We have described how households respond to the interest rate. But the interest rate is not handed down from above — it is determined within the model by the interaction between households who supply savings and firms that demand capital for investment.

Firms in the Ramsey-Cass-Koopmans economy are straightforward. They rent capital from households and hire labour, combining them to produce output using a production function of the kind we encountered in the Solow model. In competitive capital markets, the interest rate that households earn equals the marginal product of capital minus the depreciation rate. This is the net return that households receive after accounting for the wear and tear on capital each year.

The crucial step that closes the model is capital market clearing: in equilibrium, household saving equals firm investment. Every pound that households choose not to consume is channelled through financial markets to firms that use it to build new capital. The interest rate adjusts until the amount households want to save exactly matches the amount firms want to invest. This market-clearing condition ties the household's consumption decision to the economy's capital accumulation in a single, coherent system.

When the capital stock is low and the marginal product of capital is high, the interest rate is high. The Euler equation then tells us that consumption growth is high, which means households are saving a large fraction of their income. That saving flows to firms, which invest it in new capital. As capital accumulates, the marginal product falls, the interest rate falls, and household saving gradually declines. The economy approaches its steady state from the demand side and the supply side simultaneously.

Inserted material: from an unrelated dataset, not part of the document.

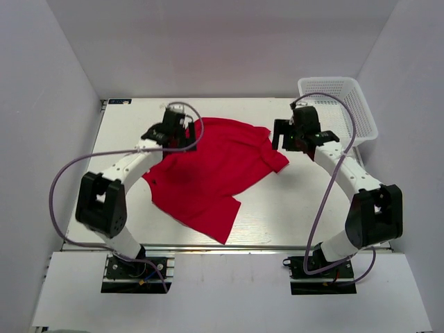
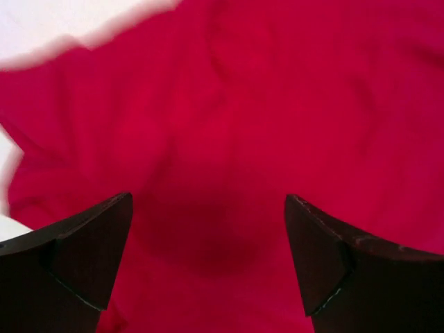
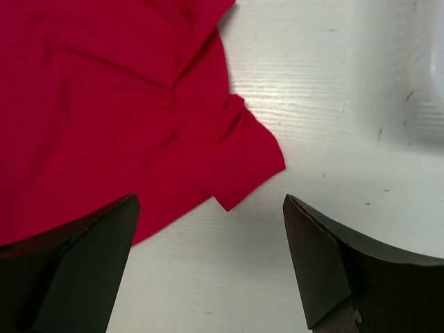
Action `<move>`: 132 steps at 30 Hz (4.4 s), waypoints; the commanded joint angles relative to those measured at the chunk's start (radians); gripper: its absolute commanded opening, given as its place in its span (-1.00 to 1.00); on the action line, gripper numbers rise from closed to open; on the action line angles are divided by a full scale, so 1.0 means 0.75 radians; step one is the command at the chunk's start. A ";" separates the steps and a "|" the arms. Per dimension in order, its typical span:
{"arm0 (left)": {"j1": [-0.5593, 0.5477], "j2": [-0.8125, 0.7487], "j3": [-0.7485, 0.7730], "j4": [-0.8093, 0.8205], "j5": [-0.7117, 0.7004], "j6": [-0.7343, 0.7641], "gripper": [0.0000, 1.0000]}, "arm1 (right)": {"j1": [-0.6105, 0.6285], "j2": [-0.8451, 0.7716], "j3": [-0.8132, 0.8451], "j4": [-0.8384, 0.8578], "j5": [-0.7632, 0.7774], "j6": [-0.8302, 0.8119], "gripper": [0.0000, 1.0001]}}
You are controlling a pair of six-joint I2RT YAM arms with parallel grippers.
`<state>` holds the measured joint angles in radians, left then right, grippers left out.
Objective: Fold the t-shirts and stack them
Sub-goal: Flatten out the tshirt
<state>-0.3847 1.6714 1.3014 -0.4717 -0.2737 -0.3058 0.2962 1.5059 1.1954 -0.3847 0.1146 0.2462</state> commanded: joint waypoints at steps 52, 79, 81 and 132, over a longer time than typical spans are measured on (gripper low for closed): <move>0.090 -0.647 -0.876 0.023 0.692 -0.230 1.00 | 0.397 0.248 -0.152 0.196 0.048 -0.212 0.34; -0.107 -0.400 -0.842 -0.138 0.226 -0.412 -0.85 | 0.380 0.238 -0.158 0.233 -0.014 -0.060 -1.00; -0.107 -0.384 -0.803 -0.150 0.189 -0.412 -1.00 | 0.376 0.181 -0.166 0.233 -0.058 -0.060 -1.00; -0.092 -0.875 1.036 -0.156 -0.147 0.344 -1.00 | 0.077 -0.805 0.719 -0.021 0.040 -0.073 -1.00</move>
<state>-0.4603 1.0214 2.0449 -0.5690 -0.4549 -0.0933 0.3546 0.9356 1.6917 -0.3786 0.2085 0.2321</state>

The Steady State and the Modified Golden Rule

The steady state in the Ramsey-Cass-Koopmans model is the point where the economy settles in the long run. At the steady state, consumption per person and capital per person are both constant. To find the steady state, we set the growth rate of consumption to zero in the Euler equation. This means r = ρ, which means the net interest rate equals the discount rate. Since the net interest rate equals the marginal product of capital minus the depreciation rate, we can write:

MPK = δ + ρ

When we extend the model to include population growth at rate n and technological progress at rate g, the steady state condition becomes:

MPK = δ + n + g + ρ

This is called the modified Golden Rule, and it is worth comparing carefully to the pure Golden Rule from an earlier tutorial. The pure Golden Rule set ρ equal to zero. It asked what savings rate would maximise steady-state consumption if the future were valued just as highly as the present. The modified Golden Rule acknowledges that real households discount the future — they are impatient by nature — and incorporates that impatience into the steady state condition.

The discount rate ρ appears on the right-hand side of the equation. To satisfy the condition with a higher ρ, the marginal product of capital must be higher. The marginal product of capital is higher only when the capital stock is lower, because of diminishing returns. So a more impatient society converges to a lower steady state capital stock and lower steady state consumption per person. A more patient society, with a lower ρ, converges to a higher capital stock and higher consumption.

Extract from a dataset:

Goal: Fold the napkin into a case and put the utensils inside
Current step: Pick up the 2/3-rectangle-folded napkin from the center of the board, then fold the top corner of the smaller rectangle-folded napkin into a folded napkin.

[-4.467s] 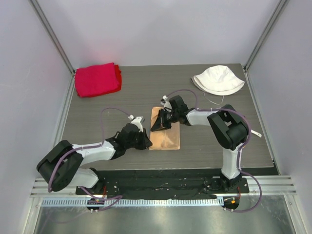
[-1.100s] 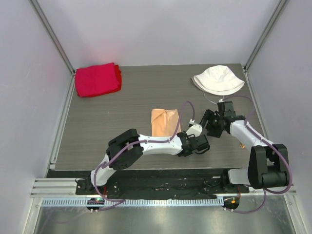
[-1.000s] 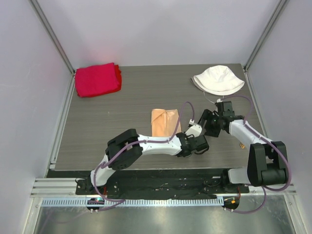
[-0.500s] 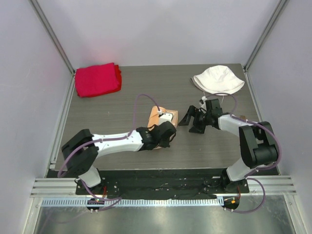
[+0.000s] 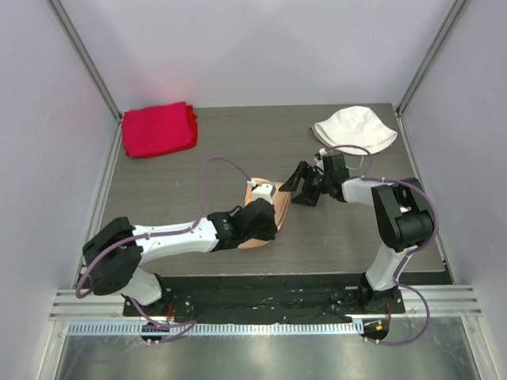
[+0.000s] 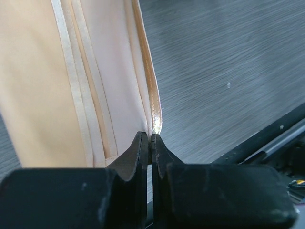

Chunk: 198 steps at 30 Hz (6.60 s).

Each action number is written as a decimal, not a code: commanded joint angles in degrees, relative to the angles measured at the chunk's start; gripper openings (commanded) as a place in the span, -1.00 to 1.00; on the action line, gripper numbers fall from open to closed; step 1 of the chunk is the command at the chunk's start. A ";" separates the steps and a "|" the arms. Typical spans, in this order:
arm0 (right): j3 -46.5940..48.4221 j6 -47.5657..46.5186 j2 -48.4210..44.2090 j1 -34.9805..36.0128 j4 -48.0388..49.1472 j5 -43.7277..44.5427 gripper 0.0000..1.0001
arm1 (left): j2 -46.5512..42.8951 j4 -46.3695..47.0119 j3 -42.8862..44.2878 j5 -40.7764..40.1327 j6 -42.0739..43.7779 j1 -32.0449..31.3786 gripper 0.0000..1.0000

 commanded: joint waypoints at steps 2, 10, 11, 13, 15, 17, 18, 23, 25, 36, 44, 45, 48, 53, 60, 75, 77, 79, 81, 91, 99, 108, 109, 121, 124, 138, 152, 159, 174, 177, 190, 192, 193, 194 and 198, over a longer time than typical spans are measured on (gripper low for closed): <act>1.34 1.29 2.70 0.68 2.63 1.18 0.53 | -3.34 5.42 -0.53 0.17 0.23 0.23 -0.92; 3.19 0.24 5.69 0.59 3.34 2.41 0.15 | -2.19 7.26 -2.29 2.02 0.23 0.67 -0.93; 3.71 -0.19 5.86 0.59 3.34 2.67 0.10 | -2.19 7.35 -2.29 2.46 0.14 0.67 -0.93; 4.07 -1.51 6.21 0.77 3.07 3.55 -0.03 | -2.10 8.75 -2.73 2.98 0.14 0.67 -0.93; 5.04 -2.13 6.74 0.94 3.16 2.77 -0.11 | -2.10 9.29 -3.25 3.51 0.05 0.67 -0.93; 5.39 -2.31 6.48 1.21 4.12 1.71 -0.36 | -2.19 10.43 -3.95 4.04 0.32 0.67 -0.92; 5.39 -2.39 6.13 1.64 4.22 1.88 -0.45 | -1.93 10.87 -4.13 4.65 0.66 0.67 -0.92; 5.83 -1.52 5.34 2.35 3.78 2.67 -0.98 | 0.44 14.03 -5.80 7.73 2.07 0.93 -0.84; 5.92 -1.52 5.43 2.35 3.69 3.02 -0.98 | 1.06 14.56 -5.63 10.26 2.42 1.89 -0.75; 7.85 -3.01 5.34 2.35 -0.25 3.73 -0.55 | 3.08 17.54 -3.69 18.01 1.64 5.15 -0.91; 2.67 -6.25 0.51 2.35 -5.45 3.46 0.16 | 2.82 18.16 -4.13 20.12 0.84 5.15 -0.94; 2.23 -6.87 0.42 2.35 -5.36 3.38 0.19 | 2.64 18.34 -4.40 20.39 0.67 5.15 -0.94; 1.78 -7.84 1.38 2.44 -4.49 3.47 0.22 | 1.77 18.60 -5.10 21.09 0.05 5.15 -0.95; 6.00 -8.02 5.50 2.26 -2.81 4.08 0.11 | 0.53 17.38 -5.19 21.27 0.31 5.15 -0.97; 10.13 -7.84 9.73 0.86 -2.90 5.13 -0.46 | -0.08 17.19 -5.54 21.88 0.32 5.15 -1.00; 15.23 -18.74 0.33 0.50 -23.72 23.58 -0.89 | 0.98 22.46 -9.13 18.37 -2.32 4.54 -1.00; 15.85 -19.36 -0.46 0.59 -25.40 24.47 -0.89 | -0.16 24.04 -10.81 17.05 -2.85 4.62 -1.00; 16.90 -19.71 -0.73 0.86 -27.15 26.40 -0.89 | -0.61 24.14 -12.39 16.35 -2.85 4.80 -1.00; 18.56 -20.15 -0.82 1.47 -29.26 27.63 -0.89 | -1.39 25.10 -13.45 16.00 -2.94 4.89 -1.00; 25.78 -19.45 0.85 6.57 -36.74 37.12 -0.90 | -5.87 22.21 -18.19 9.32 -2.41 5.33 -1.00; 31.48 -17.25 3.75 9.64 -40.17 39.32 -0.73 | -9.66 20.01 -23.55 4.84 -3.11 5.42 -1.00; 33.69 -15.41 6.56 10.08 -39.47 34.32 -0.98 | -11.77 20.62 -26.99 1.93 -4.17 5.50 -1.00; 33.86 -15.40 7.00 10.00 -39.12 33.27 -0.98 | -12.03 21.15 -26.90 3.85 -3.64 5.50 -1.00; 28.43 -15.84 1.31 9.03 -37.53 34.75 -0.13 | -13.71 24.14 -25.32 9.93 -1.00 5.50 -1.00; 25.09 -16.19 -0.20 9.03 -37.27 34.84 0.19 | -13.36 24.67 -25.05 10.89 -1.00 5.50 -0.99; 9.18 -1.01 -1.60 11.14 -20.05 18.32 0.50 | -12.13 25.72 -24.70 13.88 -1.62 5.50 -0.99; -0.40 2.61 -5.56 13.51 -15.82 17.88 0.03 | -11.59 28.79 -24.09 18.10 -1.62 5.42 -1.00; -0.33 -0.10 -6.01 12.81 -15.47 19.46 -0.72 | -10.02 31.78 -22.42 25.04 0.57 4.10 -0.93; 3.46 -9.51 -4.24 9.39 -17.84 16.30 -0.98 | -3.52 15.18 -5.65 17.58 0.85 12.53 -0.59; 3.81 -10.83 -4.51 9.29 -18.45 16.47 -0.98 | 2.19 14.91 -2.66 16.01 1.37 14.99 -0.79; 6.00 -13.12 -4.33 9.21 -21.09 16.73 -0.98 | 18.45 16.76 5.34 9.49 5.33 15.70 -0.88; 6.88 -13.29 -4.33 9.29 -21.97 16.82 -0.98 | 20.82 17.28 6.14 9.66 5.24 15.79 -0.88; 7.23 -13.38 -4.33 9.21 -22.15 16.74 -0.98 | 21.27 17.72 6.41 9.93 4.98 15.70 -0.88; 7.58 -13.56 -4.33 9.47 -22.85 16.74 -0.98 | 21.97 18.07 6.59 10.63 4.45 15.70 -0.88; 10.39 -13.73 -4.33 10.52 -24.52 18.14 -0.98 | 23.38 19.48 6.33 11.95 3.22 15.70 -0.90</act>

This has a direct connection to the pure Golden Rule. The pure Golden Rule capital stock is the level that maximises long-run consumption when impatience is ignored. The Ramsey-Cass-Koopmans steady state capital stock is always below the pure Golden Rule level whenever ρ is positive — that is, whenever households discount the future at all. Patient societies come closer to the Golden Rule ideal. Impatient ones fall further below it.

There is also an important implication for dynamic inefficiency, a concept introduced in the Golden Rule tutorial. Dynamic inefficiency occurs when an economy saves so much that every generation could be made better off by saving less. Within the Ramsey-Cass-Koopmans framework, this cannot happen under the model's core assumptions, provided that the equilibrium interest rate exceeds the economy's growth rate — that is, provided r > n + g. When this condition holds, optimising households would never choose to accumulate capital beyond the Golden Rule level, because they would prefer to consume more today rather than leave capital that exceeds the optimal amount. However, this result depends specifically on the infinite-horizon assumption. In the overlapping generations model, where households have finite lives and different generations cannot bargain with each other, dynamic inefficiency can persist even with fully optimising households. That model offers a genuinely different perspective on intertemporal choice and deserves attention in its own right.

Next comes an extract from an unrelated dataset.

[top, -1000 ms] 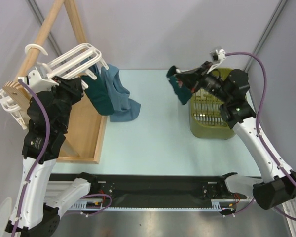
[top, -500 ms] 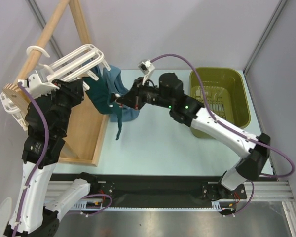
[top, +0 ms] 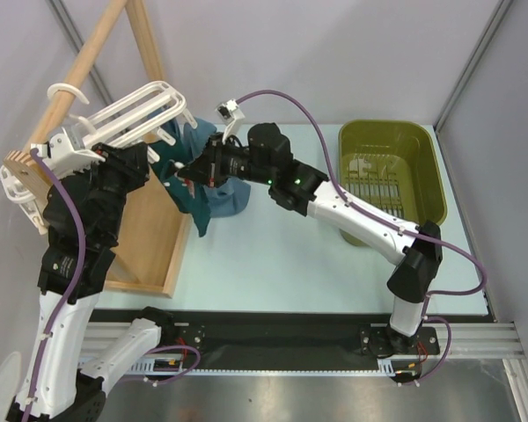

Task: Clip the socks to the hanger
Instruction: Clamp the sock onto the hanger.

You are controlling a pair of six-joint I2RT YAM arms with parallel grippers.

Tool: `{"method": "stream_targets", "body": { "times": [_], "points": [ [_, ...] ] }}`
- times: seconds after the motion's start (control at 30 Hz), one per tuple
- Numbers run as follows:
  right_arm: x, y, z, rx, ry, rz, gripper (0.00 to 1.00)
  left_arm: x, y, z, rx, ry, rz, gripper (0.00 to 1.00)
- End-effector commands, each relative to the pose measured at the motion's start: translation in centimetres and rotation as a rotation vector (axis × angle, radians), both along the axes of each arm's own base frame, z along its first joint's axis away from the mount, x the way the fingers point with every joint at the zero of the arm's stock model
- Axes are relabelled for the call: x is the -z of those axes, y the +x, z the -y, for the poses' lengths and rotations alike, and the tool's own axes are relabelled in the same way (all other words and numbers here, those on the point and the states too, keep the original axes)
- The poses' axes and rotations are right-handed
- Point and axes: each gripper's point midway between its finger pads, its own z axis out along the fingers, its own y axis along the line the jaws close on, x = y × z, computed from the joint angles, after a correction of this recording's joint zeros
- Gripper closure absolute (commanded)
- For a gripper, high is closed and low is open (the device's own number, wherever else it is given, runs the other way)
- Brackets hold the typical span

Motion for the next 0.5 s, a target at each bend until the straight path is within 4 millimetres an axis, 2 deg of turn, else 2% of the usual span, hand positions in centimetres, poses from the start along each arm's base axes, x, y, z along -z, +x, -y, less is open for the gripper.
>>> {"method": "stream_targets", "body": {
  "times": [0.0,0.17,0.2,0.47],
  "points": [
    [-4.2,-1.2,0.0,-0.020,0.091,0.041,1.00,0.3,-1.2,-0.8,-0.033,-0.102,-0.007,1.00],
    [-4.2,-1.5,-0.4,-0.021,0.093,0.051,1.00,0.7,-0.9,-0.6,-0.028,-0.102,-0.017,1.00],
    [-4.9,-1.5,-0.4,-0.027,0.103,0.058,1.00,0.7,-0.9,-0.6,-0.029,-0.104,-0.015,1.00],
    [-5.6,-1.3,-0.7,-0.027,0.116,0.064,1.00,0.8,-0.9,-0.7,-0.035,-0.100,-0.018,1.00]
  ]
}}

The Saddle Path — How the Economy Finds Its Way

We now know where the economy is headed: the steady state where the marginal product of capital equals δ + n + g + ρ. The remaining question is how it gets there. The answer involves one of the most distinctive features of the Ramsey-Cass-Koopmans model: the saddle path.

To understand the saddle path, it helps to notice an important asymmetry between two variables in the model. Capital is what economists call a state variable. It is built up gradually through investment over time and cannot jump suddenly from one level to another. The capital stock today was determined by decisions made in the past, and it can only change slowly as investment accumulates. Consumption, by contrast, is a choice variable. Households can choose their consumption level at any moment. If circumstances change, consumption can adjust immediately.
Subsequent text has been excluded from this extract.